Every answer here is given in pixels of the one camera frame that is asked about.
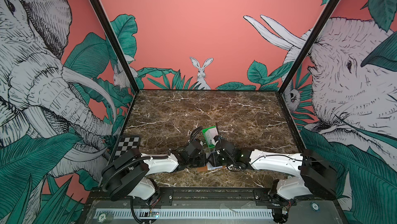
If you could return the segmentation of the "brown leather card holder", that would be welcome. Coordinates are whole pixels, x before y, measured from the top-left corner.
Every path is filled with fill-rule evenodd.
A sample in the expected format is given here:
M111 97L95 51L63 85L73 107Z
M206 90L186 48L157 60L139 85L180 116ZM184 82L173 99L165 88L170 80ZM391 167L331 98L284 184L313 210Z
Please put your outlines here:
M215 171L219 169L224 169L224 166L213 167L211 164L207 164L204 167L197 168L197 172L208 172L208 171Z

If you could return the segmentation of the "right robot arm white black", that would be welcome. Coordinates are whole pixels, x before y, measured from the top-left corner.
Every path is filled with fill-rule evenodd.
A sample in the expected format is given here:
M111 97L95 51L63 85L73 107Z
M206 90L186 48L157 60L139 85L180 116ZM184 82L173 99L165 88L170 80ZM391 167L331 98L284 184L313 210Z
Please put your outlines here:
M286 180L273 182L267 198L275 204L283 205L308 196L336 199L337 169L313 150L295 154L270 153L252 148L238 149L220 139L208 161L214 167L226 166L234 171L268 170L291 175Z

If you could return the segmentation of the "green plastic tray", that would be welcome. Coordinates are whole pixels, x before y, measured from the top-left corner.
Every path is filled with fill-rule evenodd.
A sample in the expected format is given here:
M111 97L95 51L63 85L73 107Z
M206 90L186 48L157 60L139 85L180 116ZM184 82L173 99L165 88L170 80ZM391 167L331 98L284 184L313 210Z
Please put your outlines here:
M218 129L216 126L205 128L202 130L202 134L205 138L207 146L212 149L216 146L217 138L219 136Z

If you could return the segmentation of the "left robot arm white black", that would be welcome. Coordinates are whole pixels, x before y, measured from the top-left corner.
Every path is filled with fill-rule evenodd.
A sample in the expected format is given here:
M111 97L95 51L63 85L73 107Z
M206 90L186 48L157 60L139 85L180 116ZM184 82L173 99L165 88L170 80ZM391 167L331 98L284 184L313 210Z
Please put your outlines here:
M147 175L200 168L207 162L202 142L198 139L183 147L169 149L162 155L142 154L139 149L131 149L102 170L101 188L112 201L130 196L152 206L160 200L161 192L156 182Z

**********

▶ **What to work on**
Which lines in the records above include the word "return"? Copy them out.

▶ **Answer to this exercise**
If you could return the segmentation of the "brown leather card holder", that would be welcome. Coordinates are whole pixels, x before y, measured from the top-left corner.
If you could return the segmentation of the "right robot arm white black", that would be welcome. Coordinates are whole pixels, x before y, measured from the top-left corner.
If you could return the segmentation of the "green plastic tray", that would be welcome. Coordinates are whole pixels, x before y, measured from the top-left corner.
If you could return the segmentation of the "left robot arm white black", that would be welcome. Coordinates are whole pixels, x before y, measured from the top-left corner.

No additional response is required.